Robertson described the anti-abortion section in the GOP platform as “language of principle” and added that he “would hate to see the Republican Party go away from that principle.” But he said he “certainly will work with people to craft something that’s significant”--a formulation that strongly suggests he would be willing to accept changes in the existing language.
In an interview Saturday, Kristol said Robertson’s comments were encouraging to those seeking revisions in the platform. “It is very important that Robertson has signaled that the Republican Party can continue as a principled pro-life party without tying it to the language of past platforms,” he said.
Robertson was much less conciliatory about the prospect of nominating either a presidential or vice presidential candidate who supports abortion rights. His comments echoed the controversial remarks by Ralph Reed, executive director of Robertson’s 1.5-million member Christian Coalition organization, who warned in February that social conservatives would not back a GOP ticket that included an abortion rights supporter.

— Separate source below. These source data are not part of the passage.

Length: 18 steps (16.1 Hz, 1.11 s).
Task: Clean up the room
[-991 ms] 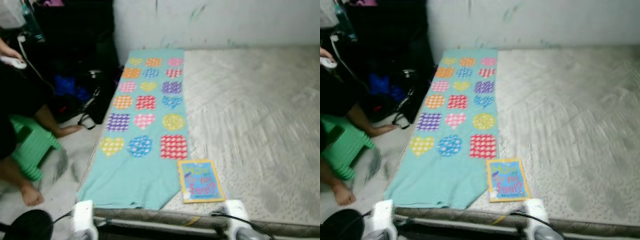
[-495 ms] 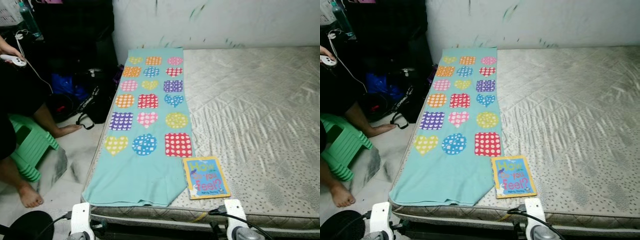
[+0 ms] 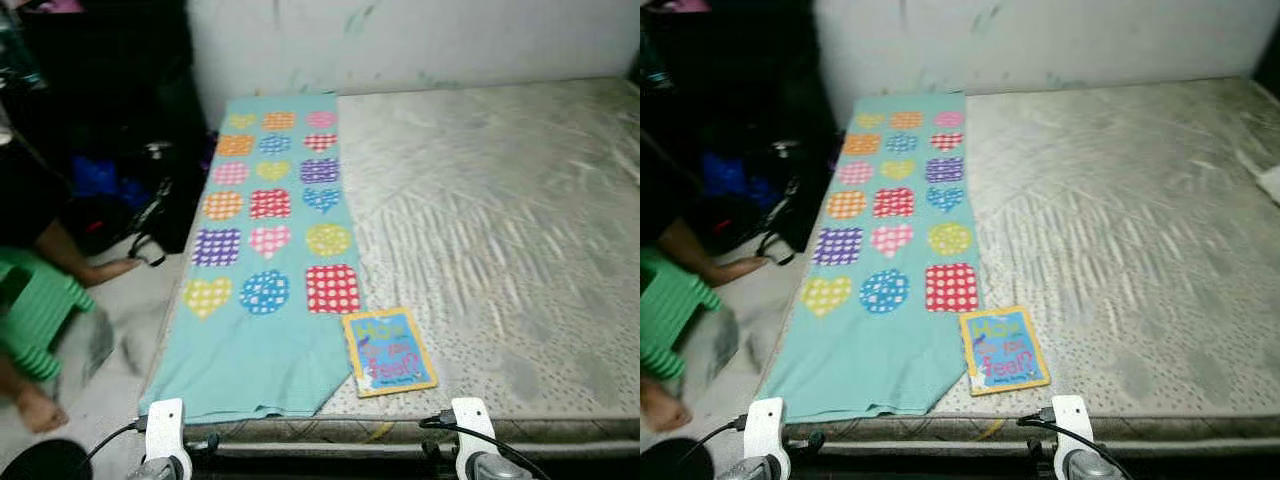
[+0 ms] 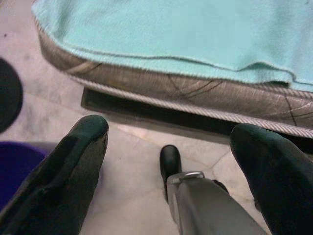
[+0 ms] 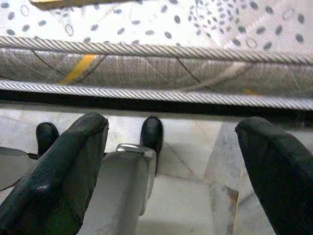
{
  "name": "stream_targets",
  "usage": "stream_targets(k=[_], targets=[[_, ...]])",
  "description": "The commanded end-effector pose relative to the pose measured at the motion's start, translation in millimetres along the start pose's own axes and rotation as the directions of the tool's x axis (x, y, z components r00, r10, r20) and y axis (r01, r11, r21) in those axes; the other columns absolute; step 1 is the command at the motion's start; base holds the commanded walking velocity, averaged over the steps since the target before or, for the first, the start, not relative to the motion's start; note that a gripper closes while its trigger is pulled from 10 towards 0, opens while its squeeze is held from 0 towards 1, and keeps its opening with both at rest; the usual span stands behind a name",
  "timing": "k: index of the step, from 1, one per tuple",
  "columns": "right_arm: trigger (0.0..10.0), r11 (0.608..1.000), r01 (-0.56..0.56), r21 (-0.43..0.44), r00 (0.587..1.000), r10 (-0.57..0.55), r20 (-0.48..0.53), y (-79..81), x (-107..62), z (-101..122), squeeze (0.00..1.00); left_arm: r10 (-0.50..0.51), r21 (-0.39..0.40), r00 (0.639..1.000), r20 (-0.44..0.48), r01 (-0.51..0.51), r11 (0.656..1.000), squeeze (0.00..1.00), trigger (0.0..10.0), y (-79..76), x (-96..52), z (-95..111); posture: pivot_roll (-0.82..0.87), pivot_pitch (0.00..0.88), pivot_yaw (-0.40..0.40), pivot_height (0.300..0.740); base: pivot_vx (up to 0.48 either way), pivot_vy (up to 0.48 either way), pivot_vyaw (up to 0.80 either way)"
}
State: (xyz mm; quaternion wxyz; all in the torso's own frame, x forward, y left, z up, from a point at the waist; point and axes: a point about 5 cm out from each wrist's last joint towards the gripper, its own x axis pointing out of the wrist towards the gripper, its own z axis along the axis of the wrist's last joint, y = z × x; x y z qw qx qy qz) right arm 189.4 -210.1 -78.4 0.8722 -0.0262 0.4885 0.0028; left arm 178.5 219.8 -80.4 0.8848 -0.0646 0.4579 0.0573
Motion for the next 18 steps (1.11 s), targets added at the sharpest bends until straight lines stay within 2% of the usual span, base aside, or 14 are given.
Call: stream_targets(k=[1,10,18], targets=[[10.0,1.000,0.000,0.011,1.000,0.000,0.012,3.2,0.7,2.8,0.00,0.017,0.009,1.000,-0.006,-0.017,1.000,0.00,10.0,6.4,-1.3,-1.2,-0.09,0.000,0.101,0.740,0.000,0.000,0.00],[10.0,1.000,0.011,0.024,0.999,-0.012,0.037,0.3,0.7,8.9,0.00,0.009,-0.001,0.999,0.034,-0.009,1.000,0.00,10.0,2.3,0.2,7.0,-0.09,0.000,0.099,0.740,0.000,0.000,-0.09],[10.0,0.999,0.022,0.038,0.999,-0.022,0.023,-0.2,0.4,4.8,0.00,0.005,0.000,1.000,0.022,-0.005,1.000,0.00,10.0,2.0,0.0,4.2,-0.09,0.000,0.099,0.740,0.000,0.000,-0.80]])
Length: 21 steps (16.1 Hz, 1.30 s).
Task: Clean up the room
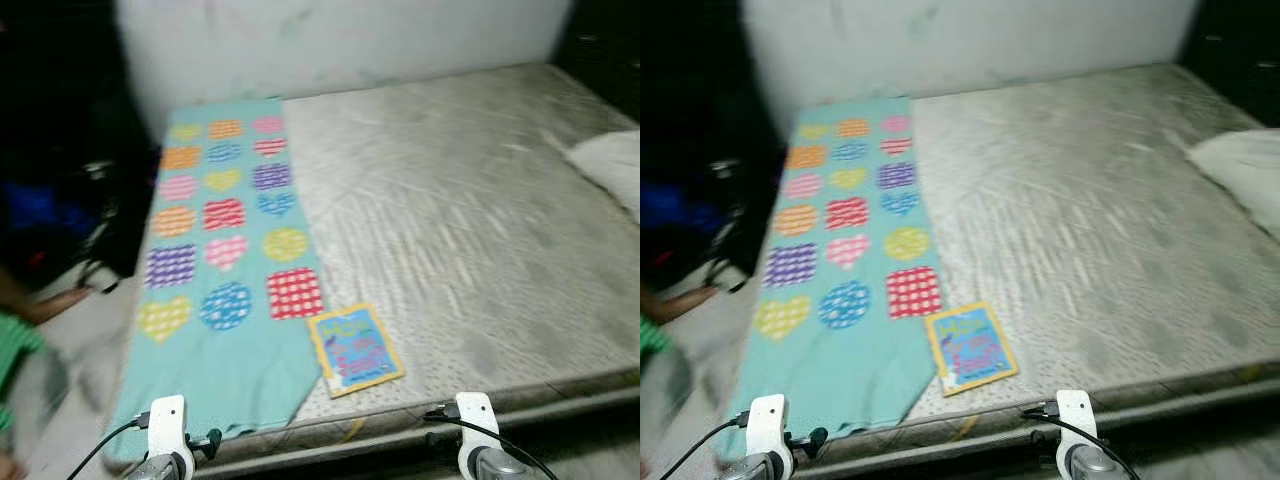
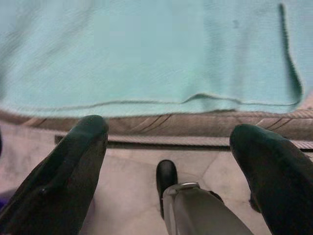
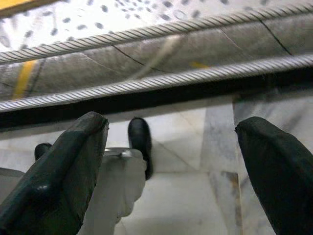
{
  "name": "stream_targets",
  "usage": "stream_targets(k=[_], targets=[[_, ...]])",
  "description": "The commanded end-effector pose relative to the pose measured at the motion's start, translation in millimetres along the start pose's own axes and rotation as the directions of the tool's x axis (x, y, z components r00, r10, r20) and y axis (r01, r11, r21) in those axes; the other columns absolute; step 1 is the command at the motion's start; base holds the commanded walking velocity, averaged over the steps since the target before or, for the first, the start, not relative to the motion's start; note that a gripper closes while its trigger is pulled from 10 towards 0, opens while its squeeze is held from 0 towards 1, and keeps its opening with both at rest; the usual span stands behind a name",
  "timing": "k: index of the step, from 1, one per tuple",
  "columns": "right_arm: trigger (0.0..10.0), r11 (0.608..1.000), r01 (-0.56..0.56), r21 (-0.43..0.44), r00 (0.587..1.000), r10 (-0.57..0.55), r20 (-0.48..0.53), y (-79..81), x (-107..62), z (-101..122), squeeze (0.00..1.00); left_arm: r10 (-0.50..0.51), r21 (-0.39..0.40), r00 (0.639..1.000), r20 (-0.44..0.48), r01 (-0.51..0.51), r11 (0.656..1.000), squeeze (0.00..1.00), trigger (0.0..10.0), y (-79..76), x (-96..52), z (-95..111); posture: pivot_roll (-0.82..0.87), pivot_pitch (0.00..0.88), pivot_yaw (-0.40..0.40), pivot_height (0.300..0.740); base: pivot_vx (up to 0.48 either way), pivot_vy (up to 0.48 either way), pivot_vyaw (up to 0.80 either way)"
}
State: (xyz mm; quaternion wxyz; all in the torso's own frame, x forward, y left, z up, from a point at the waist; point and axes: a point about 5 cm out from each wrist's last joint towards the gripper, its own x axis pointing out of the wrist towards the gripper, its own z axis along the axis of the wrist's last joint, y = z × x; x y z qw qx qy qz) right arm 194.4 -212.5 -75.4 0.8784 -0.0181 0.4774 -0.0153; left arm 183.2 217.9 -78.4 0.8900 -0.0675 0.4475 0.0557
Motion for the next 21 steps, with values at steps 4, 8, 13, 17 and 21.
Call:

Dole, Gramm and the other leading GOP contenders criticized those remarks as an improper attempt to impose a “litmus test” on the party. Reed insisted that he had not meant to threaten the party, only to warn Republicans of the likely consequences if it included a supporter of abortion rights on the ticket.
Asked specifically Saturday about Wilson, Robertson said he does not consider him a serious contender for the nomination. Robertson praised front-runner Dole, who has never stirred much enthusiasm among religious conservatives in the past, saying that “he’s a couple of laps ahead of any other candidate right now” in polling of Christian Coalition members. The race “is his to lose,” Robertson said.